Based on the variability of trauma and high requirement of ophthalmologist, especially for the posterior capsule is not intact, the design of operation is very important. Rupture assessment should be done to decide whether IOL can be implanted or not. If posterior capsular rupture range is too small to accomplish the optical capture, tear the posterior capsular and confirm the position in the middle of the circular about 3.5–4.5 mm in the diameter. If the rupture is large or irregular, rupture should be repaired. The expansion of the defect area of the capsular was done to make it centered and elliptical. The minimum diameter is smaller than the IOL optical part, the maximum diameter is less than the length of the IOL haptics. The haptics can be adjusted to any direction to make it have enough capsular support and accomplish the optical capture as ample as possible to increase the stability of the IOL. Because of the strong plasticity of the foldable IOL, IOL decentration will occur post-operation with the capsular bag contraction. The IOL curved and prolapsed into the anterior chamber during follow up period. Zhao et al. (16) reported the use of rigid IOL in the cases of congenital cataract. Therefore, It is appropriate to adopt the rigid IOL with large optical in order to reduce the incidence of IOL decentration.

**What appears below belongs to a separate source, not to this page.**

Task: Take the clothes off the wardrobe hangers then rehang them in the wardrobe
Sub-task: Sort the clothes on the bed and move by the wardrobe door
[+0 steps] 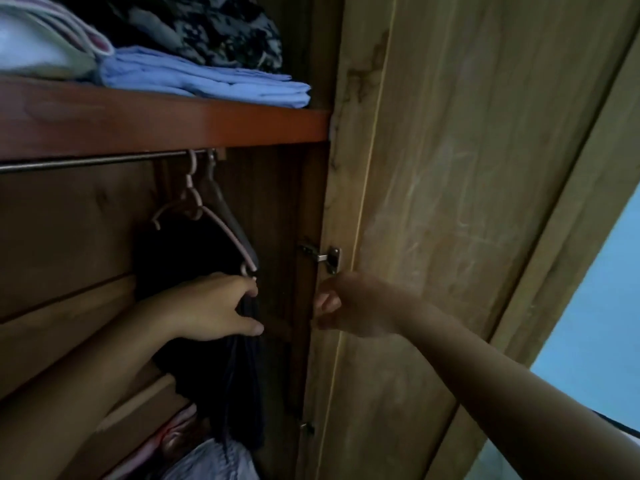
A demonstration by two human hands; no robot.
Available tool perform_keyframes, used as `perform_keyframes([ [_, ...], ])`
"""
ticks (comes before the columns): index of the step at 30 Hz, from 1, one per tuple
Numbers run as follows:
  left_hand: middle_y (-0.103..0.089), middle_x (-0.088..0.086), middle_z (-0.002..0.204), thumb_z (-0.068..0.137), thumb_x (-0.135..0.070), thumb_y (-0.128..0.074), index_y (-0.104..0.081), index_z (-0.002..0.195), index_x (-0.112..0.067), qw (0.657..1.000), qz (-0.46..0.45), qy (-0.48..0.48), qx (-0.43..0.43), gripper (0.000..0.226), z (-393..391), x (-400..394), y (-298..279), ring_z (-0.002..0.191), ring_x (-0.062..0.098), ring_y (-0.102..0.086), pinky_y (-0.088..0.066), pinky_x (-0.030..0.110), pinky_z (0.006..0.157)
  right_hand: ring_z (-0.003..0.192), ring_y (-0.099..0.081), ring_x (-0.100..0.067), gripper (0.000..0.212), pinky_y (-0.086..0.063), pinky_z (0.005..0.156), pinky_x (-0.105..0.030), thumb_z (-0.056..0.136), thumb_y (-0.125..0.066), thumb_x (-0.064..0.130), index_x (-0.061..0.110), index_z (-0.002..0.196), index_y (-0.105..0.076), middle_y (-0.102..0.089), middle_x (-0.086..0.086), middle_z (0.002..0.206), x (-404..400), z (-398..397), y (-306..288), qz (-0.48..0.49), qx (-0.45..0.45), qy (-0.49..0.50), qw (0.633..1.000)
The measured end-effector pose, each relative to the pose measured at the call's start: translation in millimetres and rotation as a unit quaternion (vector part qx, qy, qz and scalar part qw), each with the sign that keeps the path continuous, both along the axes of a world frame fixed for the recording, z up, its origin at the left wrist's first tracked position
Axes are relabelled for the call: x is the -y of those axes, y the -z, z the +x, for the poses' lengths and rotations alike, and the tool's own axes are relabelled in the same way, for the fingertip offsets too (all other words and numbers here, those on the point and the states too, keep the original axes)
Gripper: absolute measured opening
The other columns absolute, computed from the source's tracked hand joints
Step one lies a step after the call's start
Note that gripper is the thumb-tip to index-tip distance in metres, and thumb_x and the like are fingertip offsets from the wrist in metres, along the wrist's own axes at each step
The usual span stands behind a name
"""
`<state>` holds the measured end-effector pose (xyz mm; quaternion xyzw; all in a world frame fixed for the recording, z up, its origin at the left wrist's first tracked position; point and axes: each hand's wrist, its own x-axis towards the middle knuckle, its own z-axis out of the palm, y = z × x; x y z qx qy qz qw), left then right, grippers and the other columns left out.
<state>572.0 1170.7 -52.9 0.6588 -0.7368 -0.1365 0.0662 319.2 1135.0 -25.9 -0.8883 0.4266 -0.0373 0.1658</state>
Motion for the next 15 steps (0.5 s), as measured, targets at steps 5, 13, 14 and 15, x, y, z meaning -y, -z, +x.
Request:
perform_keyframes([
  [5,-0.048,-0.016,0.099,0.076,-0.064,-0.069,-0.052,0.131,-0.032,0.996,-0.067,-0.066,-0.008,0.066,48.8,5.2,13.0,0.09,0.004,-0.053,-0.04,0.02,0.068,0.103,-0.065,-0.019,0.032,-0.054,0.091,-0.038,0.085,-0.071,0.041,0.02,0.109,-0.071,-0.07,-0.001,0.109,19.9,79.9,3.0,-0.025,0.024,-0.006,0.999],
  [13,-0.057,-0.003,0.124,0.08,-0.06,-0.068,-0.049,0.137,-0.028,0.992,-0.064,-0.107,-0.035,0.068,89.3,5.3,19.0,0.105,0.011,-0.056,-0.049,0.027,0.088,0.104,-0.063,-0.035,0.041,-0.053,0.081,-0.035,0.083,-0.069,0.04,0.019,0.117,-0.061,-0.065,-0.012,0.115,80.9,159.7,18.5,-0.104,0.067,0.073,0.99],
  [14,-0.056,-0.003,0.125,0.081,-0.06,-0.067,-0.049,0.138,-0.029,0.991,-0.064,-0.11,-0.036,0.068,91.6,4.4,21.0,0.106,0.011,-0.056,-0.049,0.027,0.089,0.105,-0.063,-0.036,0.042,-0.051,0.079,-0.034,0.084,-0.067,0.041,0.018,0.119,-0.06,-0.064,-0.013,0.116,87.8,166.4,22.9,-0.106,0.074,0.088,0.988],
  [15,-0.056,-0.003,0.127,0.081,-0.06,-0.066,-0.048,0.138,-0.029,0.991,-0.062,-0.113,-0.036,0.068,93.8,3.8,23.5,0.107,0.011,-0.056,-0.049,0.028,0.09,0.105,-0.063,-0.037,0.043,-0.049,0.076,-0.033,0.085,-0.066,0.042,0.018,0.12,-0.06,-0.064,-0.013,0.117,94.7,172.8,27.0,-0.102,0.079,0.101,0.986],
])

To sum up, after supracapsular implantation with optic capture of the posterior chamber intraocular lens in Chinese school-age children with aphakic after traumatic cataract, the position of the IOL was stable, the optical axis was transparent, the visual acuity improved significantly postoperative. PCO and uveitis were effectively prevented. The operation process was safe and reliable. However, the long-term effect needs to be further observed.